[Stored entries]
BEGIN

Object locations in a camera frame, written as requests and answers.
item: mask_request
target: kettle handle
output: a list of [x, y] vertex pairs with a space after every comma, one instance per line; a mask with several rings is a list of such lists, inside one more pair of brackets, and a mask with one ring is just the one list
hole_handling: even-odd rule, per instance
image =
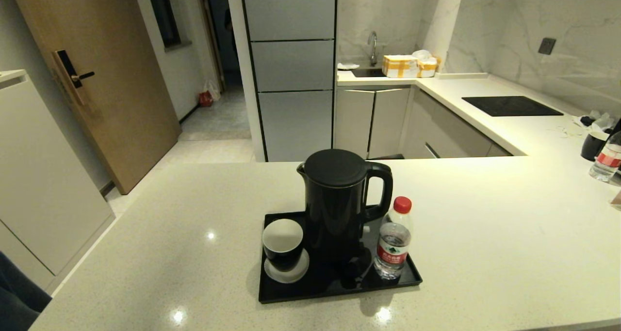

END
BEGIN

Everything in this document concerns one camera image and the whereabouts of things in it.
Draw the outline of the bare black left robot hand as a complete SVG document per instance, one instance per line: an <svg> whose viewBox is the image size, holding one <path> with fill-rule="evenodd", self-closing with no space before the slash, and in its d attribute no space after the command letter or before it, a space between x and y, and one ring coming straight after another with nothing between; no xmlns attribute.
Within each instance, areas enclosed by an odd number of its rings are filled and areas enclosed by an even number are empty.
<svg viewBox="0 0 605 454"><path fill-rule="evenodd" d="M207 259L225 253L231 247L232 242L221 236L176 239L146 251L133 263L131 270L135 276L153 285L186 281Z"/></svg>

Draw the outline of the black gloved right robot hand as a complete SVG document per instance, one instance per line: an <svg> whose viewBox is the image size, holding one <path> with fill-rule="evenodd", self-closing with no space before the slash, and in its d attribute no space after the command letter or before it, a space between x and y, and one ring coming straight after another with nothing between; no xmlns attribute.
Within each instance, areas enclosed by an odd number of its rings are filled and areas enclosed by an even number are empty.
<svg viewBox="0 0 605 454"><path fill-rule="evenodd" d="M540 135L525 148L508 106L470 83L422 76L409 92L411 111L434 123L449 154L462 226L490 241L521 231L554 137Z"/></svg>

END

--- PROBLEM STATEMENT ---
Output only an exact transcription of the lines above from the one with "item: mask_request" up to and including the one with "output: a list".

--- ANSWER SPACE ---
item: mask_request
target: kettle handle
output: a list of [x, y] vertex pairs with a space after every comma, one instance per line; a mask with several rings is a list of such lists, inside one more pair of brackets, and a mask with one ring is just the one list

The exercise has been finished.